Activity:
After locating the line with "Return the outline of every instance of the gray", reproduce that line and every one following it exactly, up to the end of the entries.
Start of Dataset records
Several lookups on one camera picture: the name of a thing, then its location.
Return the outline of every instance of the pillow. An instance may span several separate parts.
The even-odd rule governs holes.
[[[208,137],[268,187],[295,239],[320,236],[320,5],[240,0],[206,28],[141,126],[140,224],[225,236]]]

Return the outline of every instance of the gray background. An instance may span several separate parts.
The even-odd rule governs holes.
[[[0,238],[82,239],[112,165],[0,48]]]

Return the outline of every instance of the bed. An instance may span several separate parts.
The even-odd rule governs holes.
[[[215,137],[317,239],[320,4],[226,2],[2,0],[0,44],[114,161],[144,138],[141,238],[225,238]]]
End of Dataset records
Answer box:
Return the outline of every instance of the gray background. An instance may span several separate parts.
The even-odd rule governs holes.
[[[0,238],[82,239],[112,165],[0,48]]]

Return the outline of every instance of the bed. An instance may span several separate parts.
The even-odd rule governs holes.
[[[215,137],[317,239],[320,4],[226,2],[2,0],[0,44],[114,161],[144,138],[141,238],[225,238]]]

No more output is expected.